September 2, 2010 Leave a comment

Fred Nile is a member of the New South Wales Legislative Council — a state senator, if you like. He is also a firebrand Christian conservative, scourge of the Sydney Mardi Gras and hater of all things carnal. It will therefore come as no surprise to anyone that he is also a rapacious consumer of Internet porn.

Today’s Daily Telegraph in Sydney reports that the randy Rev. clicked on to porn sites 200,000 times, according a a recent audit by Parliamentary watchdogs. This makes it impossible for Nile to use the “technophobe” defense since even the most stupendous Luddite could not click on 200,000 porn images by mistake.

There are two standard defenses in these cases — blanket denial or the “research” canard. Cutting his losses maybe, or spreading the risk, Nile has opted for both: on the one hand, he says that it is “impossible” that his computer was used so many times to access x-rated images; on the other, he admits that his staff may have used his log-on details to view the occasional porn site as part of their ongoing and appropriate investigation into the depravity sector.
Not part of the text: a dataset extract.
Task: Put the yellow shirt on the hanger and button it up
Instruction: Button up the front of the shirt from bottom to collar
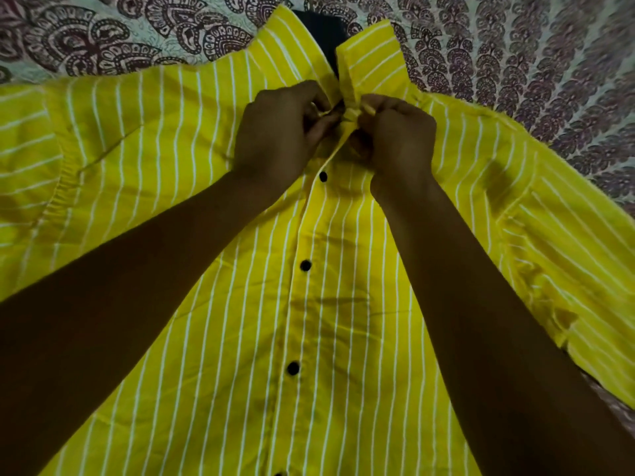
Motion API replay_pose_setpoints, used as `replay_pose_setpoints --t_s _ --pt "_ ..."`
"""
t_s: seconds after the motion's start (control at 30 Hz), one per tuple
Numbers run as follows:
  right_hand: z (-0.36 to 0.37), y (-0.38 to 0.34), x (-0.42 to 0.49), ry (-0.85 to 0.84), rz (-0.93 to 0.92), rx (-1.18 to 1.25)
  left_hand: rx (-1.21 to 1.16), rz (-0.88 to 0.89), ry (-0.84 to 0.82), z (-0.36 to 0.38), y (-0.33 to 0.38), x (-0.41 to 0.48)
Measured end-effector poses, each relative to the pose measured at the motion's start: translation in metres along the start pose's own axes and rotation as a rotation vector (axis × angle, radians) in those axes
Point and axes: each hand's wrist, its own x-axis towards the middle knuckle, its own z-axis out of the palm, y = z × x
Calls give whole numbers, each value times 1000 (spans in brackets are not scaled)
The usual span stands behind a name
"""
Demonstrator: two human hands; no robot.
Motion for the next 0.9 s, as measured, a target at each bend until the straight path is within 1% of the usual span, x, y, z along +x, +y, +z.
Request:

The research angle has been used before — from memory, Pete Townsend of The Who actually managed to convince the authorities that he was telling the truth when he used it to deflect child porn allegations. It strikes me as an especially weak defense. What kind of research could this conceivably be?

The sound of distant chanting, as a large door slams shut with a creak.

Staffer: Your holiness, we have completed the research.
Nile: And?
Staffer: It is worse than we thought.
Nile: Go on.
Staffer: It is vile, ungodly. Unspeakable.
Nile: Smooching, my child. Do they portray smooching between the unmarried?
Staffer: Oh, far worse, Your Grace.
Nile: Shirtlessness?

Staffer: Oh yes. Much shirtlessness. And bottoms too.
Nile: Wobbly bits!!?? The full array of naughties on display?
Staff: Yes, and more.
Nile: What can you mean, my innocent one?
Staffer: I can say not in English for it shames me!
Nile: In Latin, then, my child.

Staffer: Cunnalingus et fellatio.
Nile: Oh dear God. Bring me my horse. I ride for Parliament!

Internet porn is many (many, many) things, but it is not especially complicated.

So if you believe Fred Nile was surfing porn for science then faith really can move mountains of bullshit.

Students of behavioral psychology are never surprised by these stories. The human tendency to rant and rave against things that, in all honesty, excite us, is as old as time.

This explains why gay-bashers are often immensely conflicted themselves — a perfectly well-adjusted straight boy is far too busy chasing tail to bother bullying benders. It also solves the riddle: why is it always Tory MP’s caught strung up to the ceiling fan by their testicles while dressed as nuns? We are disgusted, in short, by own impulses so we project this revulsion in the public sphere while harboring deep and unspoken desires privately.

The term in psychology for this is Reaction Formation which would also be an excellent name for a barbershop quartet.